Your instructions → Identify each line below that contains the word "plate", and copy it out.

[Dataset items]
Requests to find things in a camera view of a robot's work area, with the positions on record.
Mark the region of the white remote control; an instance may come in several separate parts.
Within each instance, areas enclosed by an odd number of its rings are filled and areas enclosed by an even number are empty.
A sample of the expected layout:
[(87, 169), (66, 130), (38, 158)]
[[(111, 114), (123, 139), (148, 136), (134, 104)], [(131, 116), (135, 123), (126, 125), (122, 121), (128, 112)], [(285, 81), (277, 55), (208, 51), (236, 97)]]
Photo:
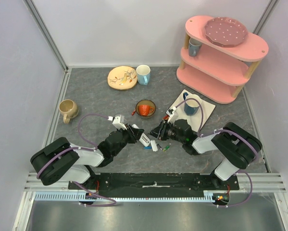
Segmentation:
[[(139, 128), (136, 124), (133, 124), (132, 127)], [(150, 139), (145, 133), (141, 135), (141, 139), (139, 141), (143, 144), (144, 147), (148, 147), (150, 145)]]

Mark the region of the white battery cover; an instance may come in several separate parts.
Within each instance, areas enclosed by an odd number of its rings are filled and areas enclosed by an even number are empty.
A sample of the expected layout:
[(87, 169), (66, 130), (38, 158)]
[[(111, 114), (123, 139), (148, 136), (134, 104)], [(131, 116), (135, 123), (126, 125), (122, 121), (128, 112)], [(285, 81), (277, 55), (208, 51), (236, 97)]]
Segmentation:
[(158, 151), (158, 147), (157, 147), (157, 144), (156, 144), (156, 141), (155, 140), (151, 140), (150, 141), (150, 144), (151, 144), (151, 148), (154, 152)]

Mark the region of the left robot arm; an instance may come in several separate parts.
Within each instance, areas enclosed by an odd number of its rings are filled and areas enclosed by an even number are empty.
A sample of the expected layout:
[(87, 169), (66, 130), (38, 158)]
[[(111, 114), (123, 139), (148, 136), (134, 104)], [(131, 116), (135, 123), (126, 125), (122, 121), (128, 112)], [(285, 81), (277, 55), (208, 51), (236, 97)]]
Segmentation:
[(125, 127), (111, 132), (97, 148), (80, 147), (65, 137), (58, 138), (31, 157), (37, 178), (45, 186), (66, 180), (77, 181), (84, 189), (91, 189), (96, 182), (92, 167), (108, 165), (127, 144), (139, 141), (149, 146), (150, 140), (143, 129), (135, 124)]

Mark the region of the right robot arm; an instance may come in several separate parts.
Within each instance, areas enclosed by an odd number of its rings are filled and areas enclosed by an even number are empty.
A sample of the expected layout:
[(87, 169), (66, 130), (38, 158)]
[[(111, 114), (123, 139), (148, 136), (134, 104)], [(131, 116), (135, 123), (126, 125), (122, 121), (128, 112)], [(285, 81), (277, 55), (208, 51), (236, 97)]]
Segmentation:
[(227, 185), (227, 180), (232, 175), (255, 161), (263, 147), (259, 139), (233, 122), (204, 136), (193, 131), (185, 119), (174, 123), (164, 120), (150, 131), (150, 135), (162, 141), (172, 139), (180, 142), (189, 155), (219, 150), (225, 159), (210, 177), (211, 186), (218, 190)]

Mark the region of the orange cup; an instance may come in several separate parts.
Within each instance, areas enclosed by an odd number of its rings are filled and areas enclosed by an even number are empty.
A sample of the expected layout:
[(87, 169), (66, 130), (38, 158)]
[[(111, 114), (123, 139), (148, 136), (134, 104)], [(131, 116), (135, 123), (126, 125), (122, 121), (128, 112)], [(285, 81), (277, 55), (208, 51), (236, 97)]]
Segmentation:
[(150, 113), (154, 112), (154, 108), (152, 106), (146, 105), (146, 104), (142, 104), (138, 106), (138, 113), (141, 116), (148, 116)]

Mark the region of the brown patterned bowl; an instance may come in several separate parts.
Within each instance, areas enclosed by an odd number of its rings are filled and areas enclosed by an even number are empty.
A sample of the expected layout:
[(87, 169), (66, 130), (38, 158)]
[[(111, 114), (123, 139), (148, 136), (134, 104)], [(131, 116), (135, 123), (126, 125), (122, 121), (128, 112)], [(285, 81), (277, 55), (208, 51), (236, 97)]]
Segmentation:
[(135, 107), (136, 113), (142, 118), (149, 118), (154, 115), (156, 105), (151, 100), (140, 100)]

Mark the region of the dark blue mug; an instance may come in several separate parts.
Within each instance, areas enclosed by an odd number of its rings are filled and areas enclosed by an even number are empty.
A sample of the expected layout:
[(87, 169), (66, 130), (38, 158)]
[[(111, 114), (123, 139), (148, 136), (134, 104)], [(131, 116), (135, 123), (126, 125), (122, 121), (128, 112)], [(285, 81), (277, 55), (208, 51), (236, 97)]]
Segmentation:
[(188, 94), (187, 92), (184, 92), (183, 99), (185, 100), (185, 114), (188, 116), (195, 115), (200, 107), (201, 98), (196, 94)]

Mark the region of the yellow floral plate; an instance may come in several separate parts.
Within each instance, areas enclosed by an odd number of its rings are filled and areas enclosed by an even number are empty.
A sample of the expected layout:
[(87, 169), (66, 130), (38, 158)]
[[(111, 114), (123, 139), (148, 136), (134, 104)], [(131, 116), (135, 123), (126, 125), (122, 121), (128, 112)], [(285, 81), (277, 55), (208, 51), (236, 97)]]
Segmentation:
[(128, 90), (133, 88), (137, 82), (136, 70), (130, 66), (118, 66), (112, 69), (107, 77), (108, 85), (116, 90)]

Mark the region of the light blue mug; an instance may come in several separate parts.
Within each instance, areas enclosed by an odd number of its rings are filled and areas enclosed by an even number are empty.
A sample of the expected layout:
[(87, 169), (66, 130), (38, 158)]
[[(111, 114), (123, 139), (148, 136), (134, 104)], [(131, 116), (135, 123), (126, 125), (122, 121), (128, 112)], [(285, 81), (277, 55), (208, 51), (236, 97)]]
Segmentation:
[(136, 68), (138, 83), (140, 85), (148, 85), (150, 81), (150, 67), (147, 65), (139, 65)]

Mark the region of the beige ceramic mug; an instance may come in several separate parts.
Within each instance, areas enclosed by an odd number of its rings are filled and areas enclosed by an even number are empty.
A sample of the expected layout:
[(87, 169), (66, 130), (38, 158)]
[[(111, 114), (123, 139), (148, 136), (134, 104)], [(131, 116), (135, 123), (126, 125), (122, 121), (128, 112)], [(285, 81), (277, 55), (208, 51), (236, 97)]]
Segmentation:
[(60, 102), (59, 111), (63, 116), (63, 122), (65, 124), (68, 124), (71, 119), (77, 117), (79, 113), (77, 104), (70, 99), (66, 99)]

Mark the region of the pink three-tier shelf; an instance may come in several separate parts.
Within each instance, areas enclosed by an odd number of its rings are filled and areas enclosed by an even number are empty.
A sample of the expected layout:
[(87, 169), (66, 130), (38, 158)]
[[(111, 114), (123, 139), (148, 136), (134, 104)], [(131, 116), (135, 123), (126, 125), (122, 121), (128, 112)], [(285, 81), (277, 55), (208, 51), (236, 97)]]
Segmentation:
[[(267, 42), (248, 32), (246, 40), (232, 48), (220, 47), (208, 41), (204, 26), (212, 16), (198, 15), (185, 23), (185, 42), (181, 48), (178, 80), (209, 99), (228, 104), (233, 102), (250, 80), (261, 60), (268, 54)], [(188, 54), (189, 39), (202, 46), (195, 57)]]

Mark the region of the blue mug on shelf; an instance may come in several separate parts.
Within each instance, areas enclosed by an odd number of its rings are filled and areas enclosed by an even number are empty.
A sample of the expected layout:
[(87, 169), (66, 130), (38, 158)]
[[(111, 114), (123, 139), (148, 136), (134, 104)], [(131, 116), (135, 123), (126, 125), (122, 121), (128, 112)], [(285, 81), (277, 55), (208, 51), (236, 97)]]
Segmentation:
[(189, 56), (195, 57), (198, 54), (201, 46), (202, 46), (202, 43), (200, 41), (197, 41), (193, 38), (190, 38), (189, 42), (188, 42), (188, 54), (189, 54)]

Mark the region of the mauve polka dot plate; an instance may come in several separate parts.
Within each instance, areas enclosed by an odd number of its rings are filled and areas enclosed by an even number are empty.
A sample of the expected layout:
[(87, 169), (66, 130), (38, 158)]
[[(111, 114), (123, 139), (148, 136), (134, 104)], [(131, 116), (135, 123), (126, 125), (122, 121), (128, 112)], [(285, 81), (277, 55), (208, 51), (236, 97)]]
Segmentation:
[(246, 40), (248, 30), (236, 19), (216, 17), (206, 23), (204, 34), (212, 44), (232, 48), (242, 44)]

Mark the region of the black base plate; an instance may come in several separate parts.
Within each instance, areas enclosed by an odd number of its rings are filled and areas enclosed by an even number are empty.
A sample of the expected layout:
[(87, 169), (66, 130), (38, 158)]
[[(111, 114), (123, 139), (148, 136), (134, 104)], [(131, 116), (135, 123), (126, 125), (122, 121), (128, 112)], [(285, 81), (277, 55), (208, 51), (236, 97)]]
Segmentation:
[(83, 183), (105, 197), (201, 196), (204, 191), (239, 190), (238, 178), (221, 181), (200, 173), (100, 173)]

Task answer →
Mark the region of the yellow floral plate; an instance may come in several separate parts.
Mark the region of the mauve polka dot plate; an instance may come in several separate parts.
Mark the region of the black base plate; an instance may come in several separate parts.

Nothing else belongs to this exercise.